Could you give the number of lines in the entries below that contain the word "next"? Only the number is wanted.
* * * * * * * * *
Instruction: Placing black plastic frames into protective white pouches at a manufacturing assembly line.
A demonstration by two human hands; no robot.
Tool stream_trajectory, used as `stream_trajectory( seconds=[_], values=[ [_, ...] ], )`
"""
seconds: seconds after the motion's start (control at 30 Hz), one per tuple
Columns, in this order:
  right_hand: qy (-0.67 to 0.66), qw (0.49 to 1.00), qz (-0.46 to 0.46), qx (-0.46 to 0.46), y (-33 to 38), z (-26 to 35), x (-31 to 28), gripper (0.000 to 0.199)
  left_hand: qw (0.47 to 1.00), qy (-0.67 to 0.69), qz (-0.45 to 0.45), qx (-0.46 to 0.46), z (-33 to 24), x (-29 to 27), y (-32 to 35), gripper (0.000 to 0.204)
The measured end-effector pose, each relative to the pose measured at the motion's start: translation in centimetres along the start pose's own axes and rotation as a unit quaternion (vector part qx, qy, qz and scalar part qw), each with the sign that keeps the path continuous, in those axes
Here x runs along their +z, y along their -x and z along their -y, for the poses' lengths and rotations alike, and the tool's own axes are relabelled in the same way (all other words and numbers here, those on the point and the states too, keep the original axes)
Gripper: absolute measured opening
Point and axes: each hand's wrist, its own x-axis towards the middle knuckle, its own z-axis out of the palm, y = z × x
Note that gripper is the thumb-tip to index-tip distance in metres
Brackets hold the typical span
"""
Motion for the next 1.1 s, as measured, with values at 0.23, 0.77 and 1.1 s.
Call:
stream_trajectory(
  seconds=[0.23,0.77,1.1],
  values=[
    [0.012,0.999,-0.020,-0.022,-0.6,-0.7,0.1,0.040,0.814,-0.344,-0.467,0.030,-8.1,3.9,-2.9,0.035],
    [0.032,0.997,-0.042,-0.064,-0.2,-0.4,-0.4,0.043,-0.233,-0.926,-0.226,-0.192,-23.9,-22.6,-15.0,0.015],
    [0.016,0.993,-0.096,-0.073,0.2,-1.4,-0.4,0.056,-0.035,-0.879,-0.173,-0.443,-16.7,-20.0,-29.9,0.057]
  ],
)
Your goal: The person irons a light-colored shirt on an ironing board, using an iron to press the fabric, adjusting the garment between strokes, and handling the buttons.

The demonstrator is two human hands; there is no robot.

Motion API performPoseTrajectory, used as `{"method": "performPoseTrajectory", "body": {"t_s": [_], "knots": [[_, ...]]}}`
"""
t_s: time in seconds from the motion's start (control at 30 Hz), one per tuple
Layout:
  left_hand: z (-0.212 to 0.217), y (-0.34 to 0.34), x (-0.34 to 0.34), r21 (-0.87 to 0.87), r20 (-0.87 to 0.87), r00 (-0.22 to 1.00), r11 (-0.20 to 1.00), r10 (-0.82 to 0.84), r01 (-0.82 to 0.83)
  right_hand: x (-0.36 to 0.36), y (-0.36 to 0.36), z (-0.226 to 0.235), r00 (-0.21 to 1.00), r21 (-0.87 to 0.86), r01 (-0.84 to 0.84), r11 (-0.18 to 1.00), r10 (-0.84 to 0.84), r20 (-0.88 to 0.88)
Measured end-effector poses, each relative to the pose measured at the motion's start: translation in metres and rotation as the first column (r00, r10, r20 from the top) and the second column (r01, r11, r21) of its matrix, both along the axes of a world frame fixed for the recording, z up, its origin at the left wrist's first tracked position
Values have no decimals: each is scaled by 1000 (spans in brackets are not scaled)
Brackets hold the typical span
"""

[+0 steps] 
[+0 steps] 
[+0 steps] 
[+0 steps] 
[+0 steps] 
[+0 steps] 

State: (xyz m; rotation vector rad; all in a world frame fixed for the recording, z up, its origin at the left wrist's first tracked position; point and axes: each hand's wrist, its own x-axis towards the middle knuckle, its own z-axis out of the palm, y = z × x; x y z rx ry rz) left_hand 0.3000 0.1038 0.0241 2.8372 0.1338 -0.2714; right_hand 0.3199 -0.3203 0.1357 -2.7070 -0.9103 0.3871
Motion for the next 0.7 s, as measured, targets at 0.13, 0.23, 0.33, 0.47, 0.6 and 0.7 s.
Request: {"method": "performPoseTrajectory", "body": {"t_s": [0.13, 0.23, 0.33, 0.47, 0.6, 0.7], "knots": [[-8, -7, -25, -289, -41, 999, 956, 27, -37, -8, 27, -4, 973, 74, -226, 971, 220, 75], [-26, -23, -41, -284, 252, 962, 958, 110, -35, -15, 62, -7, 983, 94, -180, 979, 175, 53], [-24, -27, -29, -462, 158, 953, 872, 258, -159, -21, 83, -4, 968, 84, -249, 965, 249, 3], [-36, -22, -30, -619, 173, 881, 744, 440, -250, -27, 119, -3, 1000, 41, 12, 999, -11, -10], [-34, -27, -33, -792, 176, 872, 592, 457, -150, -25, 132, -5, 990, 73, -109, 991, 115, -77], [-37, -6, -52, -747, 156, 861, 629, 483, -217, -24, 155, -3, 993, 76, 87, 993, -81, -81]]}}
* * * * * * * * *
- RESPONSE BELOW -
2